Title: Blue Like Jazz
Director: Steve Taylor
Starring: Marshall Allman, Claire Holt, Tania Raymonde, Justin Welborn
Offbeat and shaggy but never emotionally false or hollow, director Steve Taylor’s “Blue Like Jazz” is a precious, precocious coming-of-age story that highlights the difficulties of reconciling the manner in which one has been raised with the discovery and integration of new thoughts, ideas and belief systems. Based on Donald Miller’s semi-autobiographical novel of the same name — and adapted for the screen in a somewhat unusual but decidedly fruitful collaboration between Miller, Taylor and cinematographer Ben Pearson — the movie, a world premiere at the recent SXSW Festival, is a delightfully engaging dramedy that wrestles in a psychologically honest manner with questions so prominent in young adulthood, while also never losing its basic pulse of entertainment.

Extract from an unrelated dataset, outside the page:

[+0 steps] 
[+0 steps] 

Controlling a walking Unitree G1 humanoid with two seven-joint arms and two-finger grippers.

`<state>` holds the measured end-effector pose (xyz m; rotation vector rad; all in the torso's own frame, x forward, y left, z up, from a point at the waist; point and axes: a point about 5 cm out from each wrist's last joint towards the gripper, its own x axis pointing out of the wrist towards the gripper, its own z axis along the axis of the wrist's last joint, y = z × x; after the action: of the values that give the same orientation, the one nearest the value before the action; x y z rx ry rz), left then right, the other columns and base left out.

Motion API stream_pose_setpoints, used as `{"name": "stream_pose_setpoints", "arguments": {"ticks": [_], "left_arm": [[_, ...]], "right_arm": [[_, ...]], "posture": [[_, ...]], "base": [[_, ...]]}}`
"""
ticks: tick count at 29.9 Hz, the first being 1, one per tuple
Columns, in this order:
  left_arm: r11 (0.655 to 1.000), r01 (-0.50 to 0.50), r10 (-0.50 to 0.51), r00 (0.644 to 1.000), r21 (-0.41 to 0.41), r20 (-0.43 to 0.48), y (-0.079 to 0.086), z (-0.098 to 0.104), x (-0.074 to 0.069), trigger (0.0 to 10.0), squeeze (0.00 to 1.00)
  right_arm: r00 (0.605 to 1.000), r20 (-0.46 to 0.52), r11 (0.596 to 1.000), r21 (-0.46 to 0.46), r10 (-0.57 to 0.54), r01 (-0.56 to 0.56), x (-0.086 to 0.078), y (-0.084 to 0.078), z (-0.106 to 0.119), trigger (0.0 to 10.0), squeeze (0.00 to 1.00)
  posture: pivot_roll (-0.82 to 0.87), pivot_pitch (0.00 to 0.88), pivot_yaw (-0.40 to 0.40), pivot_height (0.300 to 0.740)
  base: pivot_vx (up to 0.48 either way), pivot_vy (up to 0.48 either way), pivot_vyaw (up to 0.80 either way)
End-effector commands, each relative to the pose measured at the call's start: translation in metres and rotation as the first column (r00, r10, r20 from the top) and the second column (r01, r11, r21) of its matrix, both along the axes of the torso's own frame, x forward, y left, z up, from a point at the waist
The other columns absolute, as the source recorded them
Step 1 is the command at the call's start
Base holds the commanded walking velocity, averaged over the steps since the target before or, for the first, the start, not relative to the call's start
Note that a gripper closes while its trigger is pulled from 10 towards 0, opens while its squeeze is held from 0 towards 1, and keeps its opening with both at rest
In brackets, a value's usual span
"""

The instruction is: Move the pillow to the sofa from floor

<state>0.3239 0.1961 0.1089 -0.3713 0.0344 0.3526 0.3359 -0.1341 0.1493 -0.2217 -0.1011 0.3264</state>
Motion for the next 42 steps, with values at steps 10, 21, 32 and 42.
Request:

After impulsively escaping the religious fundamentalist trappings of his small Texas hometown, which he had heretofore embraced, Trinity Bible College student Don (Marshall Allman) throws caution to the wind, takes a wild road trip and enrolls at an exceedingly progressive liberal arts school in Portland, Oregon. Baffled and a bit overwhelmed by both the free-spiritedness of his classmates and the university’s plethora of extracurricular activities, Don quickly makes a group of new pals, including lesbian Lauryn (Tania Raymonde, of “Lost”) and an iconoclastic party master known around campus simply as The Pope (Justin Welborn), so named because of his appointment to traditionally absolve students of their sins at the school’s notorious, semester-closing three-day bacchanal, the Renn Fayre. Don is also befriended by the socially conscious Penny (Claire Holt), upon whom he in short order develops a strong crush. But by willfully turning his back on his Christian upbringing and beliefs, is Don growing up, or merely mirroring who he thinks others want to see?
Eccentric and idiosyncratic but never really cloying or quirky in insincere ways, “Blue Like Jazz” achieves a sum even greater than the whole of its parts because it’s so suffused with humanity, and swollen with feeling. While its setting and basic narrative structure are both quite different, the movie in some ways recalls Richard Linklater’s superlative “Dazed and Confused” in its weird touches and lively energy. Director Taylor makes good use of the city of Portland and some of its bohemian personality. In one sequence, agitating-for-change students stage a costumed “robot takeover” of a local corporate-owned bookstore; another throwaway bit involves the heckling of Don in a light sprinkle of rain, when a passerby lobs the insult, “Nice umbrella!”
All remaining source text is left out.